__Problem description__
Everything from the line with "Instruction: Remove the" through the final line of the listing below must be retyped exactly, apart from the pictures.

__Recorded data__

*** Begin section ***

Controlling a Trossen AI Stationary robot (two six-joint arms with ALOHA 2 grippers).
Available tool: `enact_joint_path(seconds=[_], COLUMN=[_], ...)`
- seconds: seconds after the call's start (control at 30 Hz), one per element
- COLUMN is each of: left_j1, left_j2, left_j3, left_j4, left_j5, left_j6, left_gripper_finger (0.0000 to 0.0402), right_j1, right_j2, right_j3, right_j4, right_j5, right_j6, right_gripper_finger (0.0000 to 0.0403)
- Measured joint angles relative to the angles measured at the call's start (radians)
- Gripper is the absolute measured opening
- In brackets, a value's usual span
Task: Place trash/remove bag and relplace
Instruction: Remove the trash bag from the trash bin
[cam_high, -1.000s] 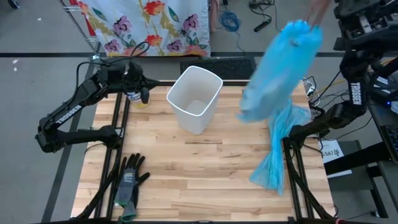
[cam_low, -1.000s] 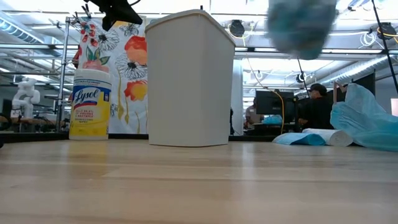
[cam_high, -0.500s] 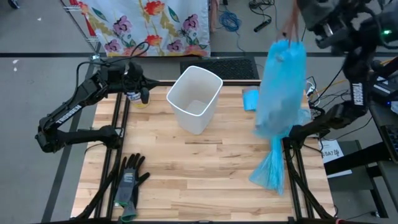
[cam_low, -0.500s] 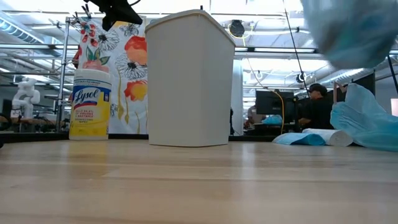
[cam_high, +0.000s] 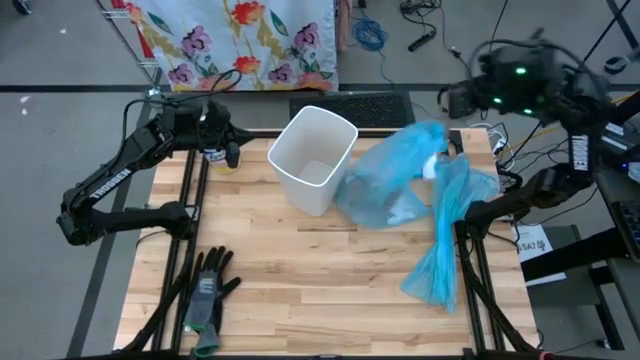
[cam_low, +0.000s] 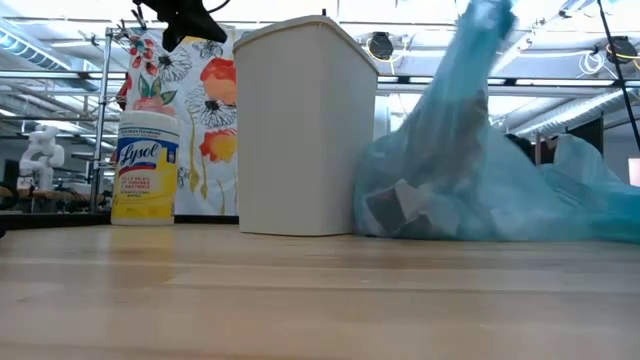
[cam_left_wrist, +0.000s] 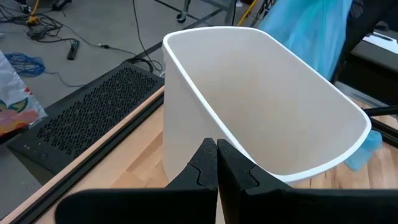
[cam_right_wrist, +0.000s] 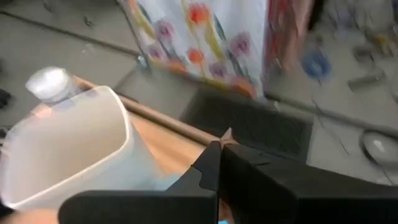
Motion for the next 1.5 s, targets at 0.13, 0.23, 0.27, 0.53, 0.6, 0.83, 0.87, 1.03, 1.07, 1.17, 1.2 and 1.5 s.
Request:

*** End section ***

__Solution to the exercise__
Instruction: Remove the trash bag from the trash bin
[cam_high, -1.000s] 
[cam_low, -1.000s] 
[cam_high, -0.500s] 
[cam_low, -0.500s] 
[cam_high, +0.000s] 
[cam_low, +0.000s] 
[cam_left_wrist, +0.000s] 
[cam_right_wrist, +0.000s] 
Motion for the next 1.5 s, targets at 0.13, 0.23, 0.27, 0.53, 0.6, 0.83, 0.87, 1.03, 1.07, 1.17, 1.2 and 1.5 s.
Request:

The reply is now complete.